Available Indexes

HathiTrust Research Center (HTRC) UnCamp 2018


Slides and presentations now posted at: https://osf.io/view/htrc_uncamp2018/

Twitter bird logo Follow @hathitrust, tweet with #HTRCUC18

Questions? Contact us at htrc-uncamp18@lists.illinois.edu


Location: University of California Libraries, Berkeley, CA

Dates: January 25-26, 2018 (Thursday & Friday)

0.5 day pre-conferences:

  • Jan. 25: 9:00 am - 12:00 pm

1.5 day UnCamp:

  • Jan. 25: 1:00 pm - 5:00 pm
  • Jan. 26: 9:00 am - 5:00 pm


The full schedule for UnCamp is available on Sched.

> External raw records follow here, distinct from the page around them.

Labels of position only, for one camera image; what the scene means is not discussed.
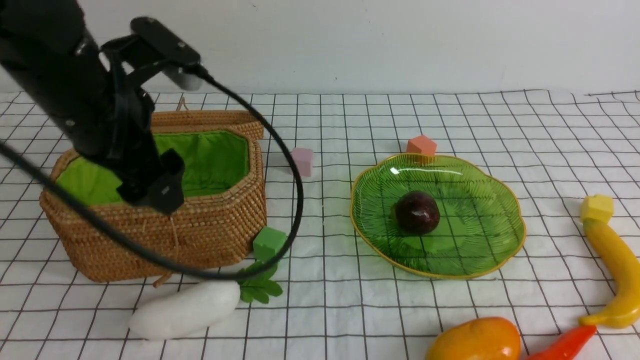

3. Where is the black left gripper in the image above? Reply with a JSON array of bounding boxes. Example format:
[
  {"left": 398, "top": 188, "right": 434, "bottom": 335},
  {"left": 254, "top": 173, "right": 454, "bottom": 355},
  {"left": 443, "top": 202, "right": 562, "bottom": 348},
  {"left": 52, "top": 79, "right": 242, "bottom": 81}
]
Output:
[{"left": 75, "top": 85, "right": 185, "bottom": 217}]

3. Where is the white toy radish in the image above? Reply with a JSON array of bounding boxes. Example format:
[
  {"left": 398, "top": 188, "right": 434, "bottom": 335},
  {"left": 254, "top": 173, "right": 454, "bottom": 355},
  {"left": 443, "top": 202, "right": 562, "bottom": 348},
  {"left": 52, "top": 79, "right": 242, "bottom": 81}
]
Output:
[{"left": 128, "top": 261, "right": 283, "bottom": 341}]

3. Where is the dark purple toy fruit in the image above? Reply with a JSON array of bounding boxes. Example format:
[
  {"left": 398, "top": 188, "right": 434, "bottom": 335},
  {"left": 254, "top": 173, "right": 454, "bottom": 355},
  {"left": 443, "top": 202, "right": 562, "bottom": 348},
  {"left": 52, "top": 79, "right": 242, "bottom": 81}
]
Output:
[{"left": 391, "top": 190, "right": 441, "bottom": 236}]

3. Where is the orange toy carrot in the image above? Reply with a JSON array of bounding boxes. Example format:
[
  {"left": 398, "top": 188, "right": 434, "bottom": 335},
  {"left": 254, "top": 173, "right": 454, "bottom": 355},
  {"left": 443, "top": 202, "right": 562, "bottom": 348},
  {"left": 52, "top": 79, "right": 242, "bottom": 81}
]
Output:
[{"left": 526, "top": 325, "right": 597, "bottom": 360}]

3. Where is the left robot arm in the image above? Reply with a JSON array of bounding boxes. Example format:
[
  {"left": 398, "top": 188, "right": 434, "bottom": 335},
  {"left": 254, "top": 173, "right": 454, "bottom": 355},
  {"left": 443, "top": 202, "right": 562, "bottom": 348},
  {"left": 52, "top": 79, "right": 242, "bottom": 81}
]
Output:
[{"left": 1, "top": 0, "right": 201, "bottom": 215}]

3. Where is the woven rattan basket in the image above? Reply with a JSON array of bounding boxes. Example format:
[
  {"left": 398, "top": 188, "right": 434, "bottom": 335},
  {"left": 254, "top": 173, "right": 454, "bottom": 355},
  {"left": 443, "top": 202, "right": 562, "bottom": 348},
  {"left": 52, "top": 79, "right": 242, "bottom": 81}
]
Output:
[{"left": 39, "top": 123, "right": 266, "bottom": 283}]

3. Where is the green foam cube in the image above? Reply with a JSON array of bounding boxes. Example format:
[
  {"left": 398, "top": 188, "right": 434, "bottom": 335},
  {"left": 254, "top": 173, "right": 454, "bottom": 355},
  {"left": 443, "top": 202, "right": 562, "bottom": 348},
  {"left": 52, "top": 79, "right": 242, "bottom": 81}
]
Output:
[{"left": 252, "top": 227, "right": 288, "bottom": 264}]

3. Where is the pink foam cube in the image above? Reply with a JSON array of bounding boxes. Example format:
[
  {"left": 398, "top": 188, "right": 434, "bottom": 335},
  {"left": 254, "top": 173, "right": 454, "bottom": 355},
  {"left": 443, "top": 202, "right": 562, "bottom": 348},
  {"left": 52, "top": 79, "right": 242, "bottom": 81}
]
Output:
[{"left": 291, "top": 147, "right": 314, "bottom": 177}]

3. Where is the orange foam cube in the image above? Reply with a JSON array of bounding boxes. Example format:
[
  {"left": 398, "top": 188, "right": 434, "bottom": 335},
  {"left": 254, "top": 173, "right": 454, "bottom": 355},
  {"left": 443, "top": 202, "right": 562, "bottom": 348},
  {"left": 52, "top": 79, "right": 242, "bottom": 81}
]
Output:
[{"left": 405, "top": 134, "right": 437, "bottom": 157}]

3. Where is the green glass leaf plate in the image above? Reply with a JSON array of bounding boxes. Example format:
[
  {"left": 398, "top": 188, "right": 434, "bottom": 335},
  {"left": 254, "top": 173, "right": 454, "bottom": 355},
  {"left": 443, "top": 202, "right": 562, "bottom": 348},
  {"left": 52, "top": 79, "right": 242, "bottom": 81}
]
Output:
[{"left": 350, "top": 153, "right": 527, "bottom": 280}]

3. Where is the orange toy mango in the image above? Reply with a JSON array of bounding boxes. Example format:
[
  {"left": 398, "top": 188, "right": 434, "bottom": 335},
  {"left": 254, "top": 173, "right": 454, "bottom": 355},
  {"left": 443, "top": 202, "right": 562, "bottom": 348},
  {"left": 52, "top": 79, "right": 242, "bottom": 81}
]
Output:
[{"left": 425, "top": 316, "right": 521, "bottom": 360}]

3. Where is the yellow toy banana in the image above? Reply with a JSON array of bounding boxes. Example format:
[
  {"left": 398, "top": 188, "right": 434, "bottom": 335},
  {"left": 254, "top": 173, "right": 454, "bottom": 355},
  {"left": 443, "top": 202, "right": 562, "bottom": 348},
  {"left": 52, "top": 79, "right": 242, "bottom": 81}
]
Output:
[{"left": 578, "top": 218, "right": 640, "bottom": 330}]

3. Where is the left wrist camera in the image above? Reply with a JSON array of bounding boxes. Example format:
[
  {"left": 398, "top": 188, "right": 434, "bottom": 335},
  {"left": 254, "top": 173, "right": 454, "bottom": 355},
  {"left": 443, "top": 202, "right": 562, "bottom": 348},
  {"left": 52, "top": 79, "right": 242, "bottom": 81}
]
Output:
[{"left": 101, "top": 16, "right": 203, "bottom": 92}]

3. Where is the black camera cable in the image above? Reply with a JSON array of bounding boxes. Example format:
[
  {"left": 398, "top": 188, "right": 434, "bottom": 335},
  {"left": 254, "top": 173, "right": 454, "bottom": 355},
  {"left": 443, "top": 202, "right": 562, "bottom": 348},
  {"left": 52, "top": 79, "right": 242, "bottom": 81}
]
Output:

Registration is now open for HTRC UnCamp 2018:
  • Early registration is $100 and available through November 29, 2017
  • Standard registration is $150 and begins on November 30, 2017
  • Registration fee includes pre-conference sessions

Keynote Speakers

HTRC is excited to welcome keynote speakers Elizabeth Lorang, David Mimno and Leen-Kiat Soh! Dr. Lorang and Dr. Soh will be presenting about their Image Analysis for Archival Discovery (Aida) project, supported by National Endowment for Humanities (NEH) and Institute for Museum and Library Services (IMLS). Dr. Mimno will be discussing his text analysis work utilizing HathiTrust and HTRC data.

Dr. Liz Lorang Dr. Leen-Kiat Soh

Elizabeth Lorang (Left) is an Associate Professor in the University Libraries and a Faculty Fellow in the Center for Digital Research in the Humanities at University of Nebraska-Lincoln. Her research and practice emphasize the critical analysis, application and creation of information and information strucutres. With Leen-Kiat Soh, she leads the Aida project.

Leen-Kiat Soh (Right) is a Professor in the Department of Computer Science and Engineering at the University of Nebraska. His research interests are in multiagent systems, intelligent image analysis, computer-aided education, and computer science education. His work is supported by National Science Foundation (NSF), IMLS and National Geospatial-Intelligence Agency (NGA).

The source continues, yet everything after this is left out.